What happened as a result of his reforms?
The aristocrats and plutocrats were enraged and they conspired to murder Caesar (the hero of the people.)
Caesar was surrounded by 60 conspirators in the Senate building and stabbed to death (received 23 wounds)
The Gold Standard
After Caesars death, the Romans adopted the gold standard
The scarcity of gold frequently induced periods of deflation as a result of the lack of circulating means of exchange
Death for anyone who tried to counterfeit or falsify the gold coins
Role of the Church in the Decline and Fall
Christianity became the official religion by Emperor Theodosius
Monetary power resided in the religious authority of the pontifex maximus. {The pope is called the pontifex maximus because this term was affiliated with the chief religious official of Rome, dating back to the regal period.}
This era heavily taxed the middle class and taxed businessmen which caused them to become more like slaves to the wealthy.
The abolition of the jury system was symptomatic of the declining respect and importance for the common man in Roman society
The tax that Emperor Constantine decreed: that 1/10th of all income had to be tithed to the Christian church, hastened the destruction of the empire.
Eventually the Church held ⅓ to ½ of all lands and accumulated wealth.
Instead of recycling the tithed money by means of investment in the community or charitable works such as construction of hospitals, schools and libraries, vast hoards of gold were concentrated inside the Vatican.
The Fall of the Roman Empire
Huge periods of inflationary/deflationary periods
No industrial production
Almost all food had to be imported
Usury was practiced on an unprecedented scale
The wealth was held by the Church and 2,000 wealthy families
Population lived in utter poverty
“The vast importation of non-white slaves with the resultant degradation of the genetic value of the nation. … as a result of the continuing decline in Roman female fertility, slaves outnumbered citizens 5-to-1
“The most important economic reason was an inadequate supply of an inexpensive circulating medium of money and the false notion that money should be a commodity.

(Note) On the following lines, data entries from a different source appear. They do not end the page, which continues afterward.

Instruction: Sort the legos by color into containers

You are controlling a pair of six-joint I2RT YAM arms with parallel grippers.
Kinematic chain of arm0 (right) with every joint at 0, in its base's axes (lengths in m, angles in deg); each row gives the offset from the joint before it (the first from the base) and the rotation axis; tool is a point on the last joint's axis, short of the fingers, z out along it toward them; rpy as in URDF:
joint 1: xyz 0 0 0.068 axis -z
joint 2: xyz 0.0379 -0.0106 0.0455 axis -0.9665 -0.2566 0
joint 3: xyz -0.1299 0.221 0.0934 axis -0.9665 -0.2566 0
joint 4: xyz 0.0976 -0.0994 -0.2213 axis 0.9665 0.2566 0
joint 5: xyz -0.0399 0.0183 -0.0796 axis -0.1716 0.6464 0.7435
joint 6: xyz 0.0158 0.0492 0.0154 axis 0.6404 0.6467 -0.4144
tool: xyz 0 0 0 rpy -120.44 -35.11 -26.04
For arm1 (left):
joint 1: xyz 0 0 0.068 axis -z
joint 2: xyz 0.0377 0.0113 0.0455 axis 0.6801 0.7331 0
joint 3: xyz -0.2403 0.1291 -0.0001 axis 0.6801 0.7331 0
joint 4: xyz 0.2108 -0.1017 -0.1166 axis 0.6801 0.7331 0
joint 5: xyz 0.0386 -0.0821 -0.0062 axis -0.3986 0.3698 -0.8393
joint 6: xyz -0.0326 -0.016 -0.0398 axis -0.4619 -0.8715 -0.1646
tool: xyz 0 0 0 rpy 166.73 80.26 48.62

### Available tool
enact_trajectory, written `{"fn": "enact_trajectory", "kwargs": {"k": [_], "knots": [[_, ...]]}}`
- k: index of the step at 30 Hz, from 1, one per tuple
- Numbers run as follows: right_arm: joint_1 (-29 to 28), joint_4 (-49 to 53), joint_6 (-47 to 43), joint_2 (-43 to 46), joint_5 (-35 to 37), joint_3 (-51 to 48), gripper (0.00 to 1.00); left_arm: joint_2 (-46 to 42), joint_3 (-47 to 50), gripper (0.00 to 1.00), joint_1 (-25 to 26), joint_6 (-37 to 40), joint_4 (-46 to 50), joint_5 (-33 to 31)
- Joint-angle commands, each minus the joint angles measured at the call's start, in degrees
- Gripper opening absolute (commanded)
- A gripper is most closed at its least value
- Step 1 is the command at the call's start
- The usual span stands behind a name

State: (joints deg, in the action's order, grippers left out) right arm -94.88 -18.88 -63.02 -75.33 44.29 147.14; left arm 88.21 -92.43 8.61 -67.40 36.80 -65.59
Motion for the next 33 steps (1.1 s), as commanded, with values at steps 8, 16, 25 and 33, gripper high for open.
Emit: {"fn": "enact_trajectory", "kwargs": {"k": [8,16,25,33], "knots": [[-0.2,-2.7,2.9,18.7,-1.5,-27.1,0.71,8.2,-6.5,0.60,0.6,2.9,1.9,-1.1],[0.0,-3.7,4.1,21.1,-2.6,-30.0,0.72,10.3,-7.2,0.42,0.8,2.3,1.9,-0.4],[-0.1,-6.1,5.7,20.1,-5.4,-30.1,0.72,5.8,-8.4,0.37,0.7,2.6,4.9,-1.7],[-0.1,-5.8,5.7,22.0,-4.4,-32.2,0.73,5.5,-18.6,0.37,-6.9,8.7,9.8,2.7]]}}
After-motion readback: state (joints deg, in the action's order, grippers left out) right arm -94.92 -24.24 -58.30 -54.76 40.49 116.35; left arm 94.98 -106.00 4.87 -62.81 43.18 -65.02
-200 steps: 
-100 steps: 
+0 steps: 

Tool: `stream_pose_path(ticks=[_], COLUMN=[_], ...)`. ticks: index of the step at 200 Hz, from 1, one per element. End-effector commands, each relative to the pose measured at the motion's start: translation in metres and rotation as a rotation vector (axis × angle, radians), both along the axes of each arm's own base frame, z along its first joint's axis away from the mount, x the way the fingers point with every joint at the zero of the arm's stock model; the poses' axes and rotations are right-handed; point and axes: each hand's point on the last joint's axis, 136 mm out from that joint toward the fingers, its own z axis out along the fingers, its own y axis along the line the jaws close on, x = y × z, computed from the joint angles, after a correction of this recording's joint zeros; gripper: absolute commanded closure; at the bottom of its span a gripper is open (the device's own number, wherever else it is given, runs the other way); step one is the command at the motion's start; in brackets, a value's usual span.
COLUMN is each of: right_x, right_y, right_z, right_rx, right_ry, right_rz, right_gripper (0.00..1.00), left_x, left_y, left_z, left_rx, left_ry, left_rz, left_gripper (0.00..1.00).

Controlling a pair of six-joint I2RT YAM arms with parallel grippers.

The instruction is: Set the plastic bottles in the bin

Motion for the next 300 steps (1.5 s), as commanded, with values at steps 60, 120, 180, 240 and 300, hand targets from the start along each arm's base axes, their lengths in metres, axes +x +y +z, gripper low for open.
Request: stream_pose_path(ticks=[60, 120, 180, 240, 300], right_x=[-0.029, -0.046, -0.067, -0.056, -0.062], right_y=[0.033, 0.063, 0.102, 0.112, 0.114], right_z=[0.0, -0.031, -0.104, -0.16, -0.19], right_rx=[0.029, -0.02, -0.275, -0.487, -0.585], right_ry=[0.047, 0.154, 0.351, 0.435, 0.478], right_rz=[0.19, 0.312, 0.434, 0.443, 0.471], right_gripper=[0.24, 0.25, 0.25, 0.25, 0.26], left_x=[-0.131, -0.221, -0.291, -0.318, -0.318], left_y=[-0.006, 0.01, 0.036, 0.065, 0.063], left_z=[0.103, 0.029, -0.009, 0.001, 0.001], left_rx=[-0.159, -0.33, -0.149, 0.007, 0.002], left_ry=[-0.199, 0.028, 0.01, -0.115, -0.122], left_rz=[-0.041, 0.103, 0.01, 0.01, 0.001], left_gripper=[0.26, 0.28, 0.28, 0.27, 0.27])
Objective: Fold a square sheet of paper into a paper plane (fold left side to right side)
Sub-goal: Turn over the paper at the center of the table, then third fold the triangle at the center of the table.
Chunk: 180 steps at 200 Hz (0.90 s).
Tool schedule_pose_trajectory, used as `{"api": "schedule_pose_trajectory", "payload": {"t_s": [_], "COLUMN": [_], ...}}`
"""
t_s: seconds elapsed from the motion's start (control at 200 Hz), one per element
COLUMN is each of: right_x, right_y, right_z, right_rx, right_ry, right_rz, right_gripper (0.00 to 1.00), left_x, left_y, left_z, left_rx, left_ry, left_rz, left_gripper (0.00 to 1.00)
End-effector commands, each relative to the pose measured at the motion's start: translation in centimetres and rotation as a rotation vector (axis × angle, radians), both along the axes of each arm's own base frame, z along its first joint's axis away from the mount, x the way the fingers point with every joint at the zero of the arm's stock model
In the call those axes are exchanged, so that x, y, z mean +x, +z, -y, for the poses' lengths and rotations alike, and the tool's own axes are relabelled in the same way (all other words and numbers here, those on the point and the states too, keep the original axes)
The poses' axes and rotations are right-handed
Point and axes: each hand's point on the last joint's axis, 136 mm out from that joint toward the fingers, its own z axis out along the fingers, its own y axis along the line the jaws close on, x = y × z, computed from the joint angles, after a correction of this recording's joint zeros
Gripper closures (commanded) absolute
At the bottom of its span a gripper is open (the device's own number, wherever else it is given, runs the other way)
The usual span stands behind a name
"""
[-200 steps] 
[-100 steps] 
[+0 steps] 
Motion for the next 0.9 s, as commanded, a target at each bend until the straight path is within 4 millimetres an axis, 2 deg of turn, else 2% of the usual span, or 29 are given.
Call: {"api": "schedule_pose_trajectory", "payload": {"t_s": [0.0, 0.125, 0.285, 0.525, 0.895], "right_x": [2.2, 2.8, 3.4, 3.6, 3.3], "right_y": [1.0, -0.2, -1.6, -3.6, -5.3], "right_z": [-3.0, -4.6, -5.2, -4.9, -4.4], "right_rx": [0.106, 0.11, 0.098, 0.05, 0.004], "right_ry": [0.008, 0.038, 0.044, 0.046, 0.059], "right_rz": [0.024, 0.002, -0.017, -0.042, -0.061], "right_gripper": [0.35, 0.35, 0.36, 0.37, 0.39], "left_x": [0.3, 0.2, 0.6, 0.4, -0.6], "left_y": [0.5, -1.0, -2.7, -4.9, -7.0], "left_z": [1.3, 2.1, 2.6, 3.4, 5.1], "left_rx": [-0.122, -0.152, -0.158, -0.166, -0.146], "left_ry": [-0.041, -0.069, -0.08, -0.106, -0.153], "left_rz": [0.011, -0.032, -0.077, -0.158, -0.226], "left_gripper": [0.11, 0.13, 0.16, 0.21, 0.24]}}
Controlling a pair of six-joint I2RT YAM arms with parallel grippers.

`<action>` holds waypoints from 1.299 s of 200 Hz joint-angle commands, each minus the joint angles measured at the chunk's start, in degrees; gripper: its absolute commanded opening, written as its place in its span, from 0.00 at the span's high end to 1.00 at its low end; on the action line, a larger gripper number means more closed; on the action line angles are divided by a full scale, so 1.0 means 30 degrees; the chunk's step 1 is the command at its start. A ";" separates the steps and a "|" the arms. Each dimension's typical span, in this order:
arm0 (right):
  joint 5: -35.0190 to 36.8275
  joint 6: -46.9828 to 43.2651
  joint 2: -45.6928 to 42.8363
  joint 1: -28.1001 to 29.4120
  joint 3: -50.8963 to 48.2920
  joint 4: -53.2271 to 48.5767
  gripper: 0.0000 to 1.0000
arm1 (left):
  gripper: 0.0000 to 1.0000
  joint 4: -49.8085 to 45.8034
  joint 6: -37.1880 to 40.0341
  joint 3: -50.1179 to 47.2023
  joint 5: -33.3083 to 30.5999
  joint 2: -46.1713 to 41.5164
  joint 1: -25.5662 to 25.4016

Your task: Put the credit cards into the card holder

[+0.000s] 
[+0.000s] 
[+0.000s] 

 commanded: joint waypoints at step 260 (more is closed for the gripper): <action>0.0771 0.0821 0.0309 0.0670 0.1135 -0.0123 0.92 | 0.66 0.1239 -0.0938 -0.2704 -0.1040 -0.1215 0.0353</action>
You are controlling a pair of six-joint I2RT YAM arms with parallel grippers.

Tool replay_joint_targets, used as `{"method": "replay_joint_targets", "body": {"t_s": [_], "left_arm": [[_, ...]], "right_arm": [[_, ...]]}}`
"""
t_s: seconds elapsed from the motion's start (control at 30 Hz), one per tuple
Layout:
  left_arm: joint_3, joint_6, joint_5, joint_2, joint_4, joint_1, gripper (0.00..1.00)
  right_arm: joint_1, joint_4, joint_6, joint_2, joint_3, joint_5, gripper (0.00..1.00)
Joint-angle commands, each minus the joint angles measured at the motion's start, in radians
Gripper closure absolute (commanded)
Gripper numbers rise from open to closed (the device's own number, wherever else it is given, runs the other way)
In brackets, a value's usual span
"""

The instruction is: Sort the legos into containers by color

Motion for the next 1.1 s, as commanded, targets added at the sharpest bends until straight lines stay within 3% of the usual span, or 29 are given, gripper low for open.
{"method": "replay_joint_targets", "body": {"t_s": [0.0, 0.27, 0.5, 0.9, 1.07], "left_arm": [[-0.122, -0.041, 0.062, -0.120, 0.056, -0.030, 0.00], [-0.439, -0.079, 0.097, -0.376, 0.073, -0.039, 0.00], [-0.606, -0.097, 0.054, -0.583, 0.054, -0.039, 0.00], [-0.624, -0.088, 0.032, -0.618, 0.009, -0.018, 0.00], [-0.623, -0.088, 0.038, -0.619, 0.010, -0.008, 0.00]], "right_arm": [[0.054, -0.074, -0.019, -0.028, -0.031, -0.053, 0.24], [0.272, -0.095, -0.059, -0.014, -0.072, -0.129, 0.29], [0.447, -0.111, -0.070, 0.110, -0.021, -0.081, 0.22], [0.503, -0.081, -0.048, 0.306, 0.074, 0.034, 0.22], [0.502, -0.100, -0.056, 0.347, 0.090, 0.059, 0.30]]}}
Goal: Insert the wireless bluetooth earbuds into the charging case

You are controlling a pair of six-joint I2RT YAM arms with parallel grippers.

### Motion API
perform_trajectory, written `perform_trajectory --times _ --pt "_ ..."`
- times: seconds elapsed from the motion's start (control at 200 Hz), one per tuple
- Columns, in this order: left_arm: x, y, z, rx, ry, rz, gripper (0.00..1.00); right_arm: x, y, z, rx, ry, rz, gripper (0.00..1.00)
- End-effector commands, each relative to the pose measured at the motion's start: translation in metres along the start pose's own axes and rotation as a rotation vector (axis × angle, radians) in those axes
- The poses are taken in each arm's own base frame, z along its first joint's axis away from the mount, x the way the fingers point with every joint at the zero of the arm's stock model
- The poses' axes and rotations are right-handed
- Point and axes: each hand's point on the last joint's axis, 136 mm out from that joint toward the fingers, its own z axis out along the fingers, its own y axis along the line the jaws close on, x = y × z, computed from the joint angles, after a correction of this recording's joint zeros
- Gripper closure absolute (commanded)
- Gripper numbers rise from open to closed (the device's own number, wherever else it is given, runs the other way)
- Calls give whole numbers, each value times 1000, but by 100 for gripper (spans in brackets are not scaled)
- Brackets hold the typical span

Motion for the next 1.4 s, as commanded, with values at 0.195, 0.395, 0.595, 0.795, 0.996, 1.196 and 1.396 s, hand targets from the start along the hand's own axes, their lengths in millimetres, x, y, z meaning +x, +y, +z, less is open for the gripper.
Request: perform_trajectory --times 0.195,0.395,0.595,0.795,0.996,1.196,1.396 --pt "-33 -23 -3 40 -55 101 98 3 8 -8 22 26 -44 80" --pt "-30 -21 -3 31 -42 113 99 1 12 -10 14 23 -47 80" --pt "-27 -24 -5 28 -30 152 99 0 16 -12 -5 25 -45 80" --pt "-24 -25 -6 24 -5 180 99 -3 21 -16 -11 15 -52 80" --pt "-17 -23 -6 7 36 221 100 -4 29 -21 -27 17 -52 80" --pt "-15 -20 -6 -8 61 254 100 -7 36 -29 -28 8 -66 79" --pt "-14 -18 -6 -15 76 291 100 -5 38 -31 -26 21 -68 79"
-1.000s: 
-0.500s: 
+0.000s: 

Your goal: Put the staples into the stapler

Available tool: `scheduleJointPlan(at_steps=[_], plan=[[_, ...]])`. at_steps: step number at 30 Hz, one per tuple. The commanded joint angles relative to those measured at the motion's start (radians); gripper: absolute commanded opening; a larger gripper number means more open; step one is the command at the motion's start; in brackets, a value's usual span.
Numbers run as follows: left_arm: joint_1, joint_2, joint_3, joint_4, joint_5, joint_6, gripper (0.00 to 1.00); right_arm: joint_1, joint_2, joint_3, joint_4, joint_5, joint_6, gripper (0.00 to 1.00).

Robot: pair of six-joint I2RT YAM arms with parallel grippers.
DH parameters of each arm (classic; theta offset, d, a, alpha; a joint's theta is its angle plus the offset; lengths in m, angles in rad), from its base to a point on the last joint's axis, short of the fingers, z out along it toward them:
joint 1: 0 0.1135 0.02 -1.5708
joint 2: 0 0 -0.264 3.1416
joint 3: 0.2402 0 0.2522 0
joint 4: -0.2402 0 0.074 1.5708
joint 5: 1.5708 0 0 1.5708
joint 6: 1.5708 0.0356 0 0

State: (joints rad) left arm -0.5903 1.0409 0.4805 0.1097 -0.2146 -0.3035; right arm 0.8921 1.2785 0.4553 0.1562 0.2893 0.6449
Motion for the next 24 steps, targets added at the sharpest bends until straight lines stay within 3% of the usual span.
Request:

Thus from an economic perspective, the lessons from the fall of Rome are that a dishonest economic system will inevitably lead to the forces of dissolution.
No society can survive a false economic system.
For any society to function and prosper it is absolutely fundamental that the means of exchange be issued free of debt and interest by the legal authority of the state as representatives of the people in perpetuity.”